Most avian influenza A viruses are low pathogenic and cause few signs of disease in infected wild birds. Highly pathogenic avian influenza viruses cause severe disease and high mortality in infected poultry. HPAI A(H5) and A(H7) virus infections in poultry can also spill back into wild birds, resulting in further geographic spread of the virus as those birds migrate. While some wild bird species can be infected with some HPAI A(H5) or A(H7) virus subtypes without appearing sick, other HPAI A(H5) and A(H7) virus subtypes can cause severe disease and mortality in some infected wild birds as well as in infected poultry. However, the designation of ‘low’ versus ‘highly’ pathogenic avian influenza A virus refers to specific criteria, including mortality in experimentally infected poultry, and not to the severity of illness with human infections. Clinical illness associated with human infections with avian influenza A viruses does not necessarily correlate with virus pathogenicity in infected birds. Avian influenza A viruses rarely infect people, but those most frequently identified subtypes that have caused human infections are H5, H7 and H9 viruses.
The last couple of years has seen outbreaks of HPA1 in the UK and Europe as well as in the US, Canada and other countries. During 2020, reassortment (gene-swapping) between poultry and wild bird viruses led to the emergence of HPAI H5N1 with an N1 NA from wild birds. These wild bird-adapted viruses were first identified in Europe in the autumn of 2020 and spread across Europe and into Africa, the Middle East and Asia. Over the course of this year this virus has also been detected in a number of mammals around the world, including in seals and foxes. Several subtypes of avian influenza virus have been known to have caused epidemics in seals in the past. However, as things stand at present, the situation remains an animal health issue and does not pose a threat to human public health. This could, of course change.
Influenza viruses change in one of two ways, either by ‘antigenic drift’ or by ‘antigenic shift’. Drift refers to the small changes which occur in the makeup of a virus over time. Shift is a more abrupt change and can happen if a flu virus from an animal population gains the ability to infect humans. These viruses can contain HA or HA/NA combinations that are different enough from human viruses that most people do not have immunity to the new virus. This happened in 2009, when an H1N1 virus with genes from North American Swine, Eurasian Swine, humans and birds emerged to infect people and quickly spread, causing a pandemic.

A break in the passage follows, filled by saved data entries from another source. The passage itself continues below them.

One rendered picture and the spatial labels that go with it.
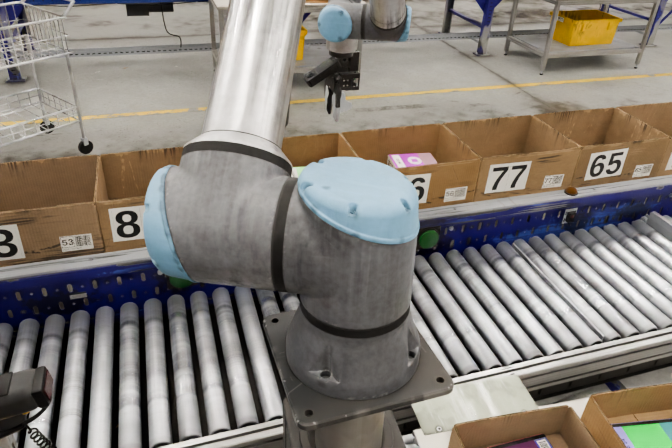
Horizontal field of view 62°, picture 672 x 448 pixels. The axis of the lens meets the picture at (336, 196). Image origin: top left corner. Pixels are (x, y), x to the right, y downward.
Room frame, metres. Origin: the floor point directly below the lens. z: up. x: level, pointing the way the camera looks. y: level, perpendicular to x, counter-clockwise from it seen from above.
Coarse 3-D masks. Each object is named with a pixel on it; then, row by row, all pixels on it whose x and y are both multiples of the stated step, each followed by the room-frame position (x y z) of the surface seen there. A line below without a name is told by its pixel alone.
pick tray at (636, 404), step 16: (592, 400) 0.87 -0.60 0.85; (608, 400) 0.89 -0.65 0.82; (624, 400) 0.90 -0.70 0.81; (640, 400) 0.91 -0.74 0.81; (656, 400) 0.92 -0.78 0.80; (592, 416) 0.85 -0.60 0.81; (608, 416) 0.89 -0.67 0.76; (624, 416) 0.90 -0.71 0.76; (640, 416) 0.90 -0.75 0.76; (656, 416) 0.90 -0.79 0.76; (592, 432) 0.83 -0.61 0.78; (608, 432) 0.80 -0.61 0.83
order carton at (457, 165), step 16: (384, 128) 1.84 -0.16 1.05; (400, 128) 1.86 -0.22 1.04; (416, 128) 1.88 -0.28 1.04; (432, 128) 1.90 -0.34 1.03; (352, 144) 1.80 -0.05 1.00; (368, 144) 1.82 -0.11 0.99; (384, 144) 1.84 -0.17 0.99; (400, 144) 1.87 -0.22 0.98; (416, 144) 1.89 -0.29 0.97; (432, 144) 1.91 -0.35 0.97; (448, 144) 1.84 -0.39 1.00; (464, 144) 1.75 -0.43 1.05; (384, 160) 1.85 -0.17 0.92; (448, 160) 1.83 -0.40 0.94; (464, 160) 1.62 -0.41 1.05; (432, 176) 1.59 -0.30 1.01; (448, 176) 1.61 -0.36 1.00; (464, 176) 1.63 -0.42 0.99; (432, 192) 1.59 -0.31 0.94
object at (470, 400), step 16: (464, 384) 0.98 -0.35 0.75; (480, 384) 0.98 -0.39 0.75; (496, 384) 0.98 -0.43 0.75; (512, 384) 0.98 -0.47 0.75; (432, 400) 0.92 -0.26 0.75; (448, 400) 0.92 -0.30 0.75; (464, 400) 0.93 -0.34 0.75; (480, 400) 0.93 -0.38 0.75; (496, 400) 0.93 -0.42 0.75; (512, 400) 0.93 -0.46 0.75; (528, 400) 0.94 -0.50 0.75; (416, 416) 0.87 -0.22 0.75; (432, 416) 0.88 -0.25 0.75; (448, 416) 0.88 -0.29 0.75; (464, 416) 0.88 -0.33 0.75; (480, 416) 0.88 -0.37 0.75
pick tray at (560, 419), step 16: (496, 416) 0.81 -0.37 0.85; (512, 416) 0.81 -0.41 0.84; (528, 416) 0.82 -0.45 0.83; (544, 416) 0.83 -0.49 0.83; (560, 416) 0.84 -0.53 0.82; (576, 416) 0.82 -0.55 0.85; (464, 432) 0.79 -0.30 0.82; (480, 432) 0.80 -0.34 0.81; (496, 432) 0.81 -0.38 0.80; (512, 432) 0.82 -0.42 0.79; (528, 432) 0.83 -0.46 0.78; (544, 432) 0.84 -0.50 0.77; (560, 432) 0.84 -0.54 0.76; (576, 432) 0.80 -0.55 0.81
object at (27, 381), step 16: (32, 368) 0.67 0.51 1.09; (0, 384) 0.63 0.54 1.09; (16, 384) 0.63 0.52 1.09; (32, 384) 0.63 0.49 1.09; (48, 384) 0.65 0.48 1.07; (0, 400) 0.60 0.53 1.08; (16, 400) 0.61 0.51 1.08; (32, 400) 0.62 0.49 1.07; (48, 400) 0.63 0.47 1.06; (0, 416) 0.60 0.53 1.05; (16, 416) 0.62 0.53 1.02; (0, 432) 0.61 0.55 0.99
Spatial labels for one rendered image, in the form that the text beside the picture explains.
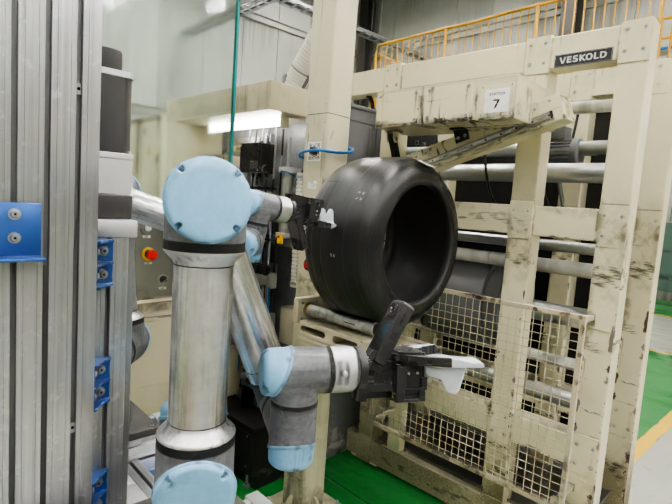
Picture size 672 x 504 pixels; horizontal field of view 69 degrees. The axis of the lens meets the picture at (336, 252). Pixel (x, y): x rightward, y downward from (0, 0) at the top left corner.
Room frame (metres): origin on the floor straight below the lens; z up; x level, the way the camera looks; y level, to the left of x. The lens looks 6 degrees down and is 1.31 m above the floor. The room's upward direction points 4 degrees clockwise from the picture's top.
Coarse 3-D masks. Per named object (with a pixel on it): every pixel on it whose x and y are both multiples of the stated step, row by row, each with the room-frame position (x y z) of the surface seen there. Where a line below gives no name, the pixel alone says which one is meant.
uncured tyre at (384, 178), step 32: (384, 160) 1.68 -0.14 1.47; (416, 160) 1.72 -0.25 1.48; (320, 192) 1.69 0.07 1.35; (352, 192) 1.59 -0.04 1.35; (384, 192) 1.56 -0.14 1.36; (416, 192) 1.97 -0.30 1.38; (448, 192) 1.81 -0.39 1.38; (352, 224) 1.53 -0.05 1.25; (384, 224) 1.55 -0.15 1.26; (416, 224) 2.04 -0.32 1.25; (448, 224) 1.85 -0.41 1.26; (320, 256) 1.61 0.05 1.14; (352, 256) 1.52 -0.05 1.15; (384, 256) 2.04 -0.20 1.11; (416, 256) 2.03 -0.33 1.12; (448, 256) 1.85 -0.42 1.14; (320, 288) 1.68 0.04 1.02; (352, 288) 1.55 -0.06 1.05; (384, 288) 1.57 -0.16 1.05; (416, 288) 1.94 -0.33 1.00
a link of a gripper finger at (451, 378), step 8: (456, 360) 0.77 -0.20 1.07; (464, 360) 0.77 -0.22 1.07; (472, 360) 0.78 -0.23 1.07; (432, 368) 0.79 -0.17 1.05; (440, 368) 0.78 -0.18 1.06; (448, 368) 0.78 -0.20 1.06; (456, 368) 0.77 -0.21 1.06; (464, 368) 0.77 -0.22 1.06; (432, 376) 0.78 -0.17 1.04; (440, 376) 0.78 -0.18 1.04; (448, 376) 0.78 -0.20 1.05; (456, 376) 0.77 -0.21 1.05; (448, 384) 0.78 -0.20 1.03; (456, 384) 0.77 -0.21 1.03; (448, 392) 0.78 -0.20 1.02; (456, 392) 0.77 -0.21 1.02
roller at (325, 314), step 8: (312, 304) 1.86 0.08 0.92; (312, 312) 1.82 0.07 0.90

For now, avian flu is a problem of real concern only to poultry farmers, although for them it is a concern as serious as the foot-and-mouth epidemic was to dairy and livestock farmers in 2001. Seeing all your animals culled and the source of your livelihood destroyed must be extremely hard to deal with, as those farmers affected by the events of 2001 would testify. According to the UK government report updated on 14th October, the situation appears serious and biosecurity measures remain in place over several counties, including Devon and Cornwall. Given the reduction in wild bird numbers, it is not inconceivable that the RSPB and bird lovers may also be concerned as migratory birds bring increased infection pressure for wild birds as well as domestic poultry. For most of us, there may be fewer eggs on the shelves (and they will almost certainly be more expensive), but for now at least, we do not need to add concern over avian flu to our other problems this winter.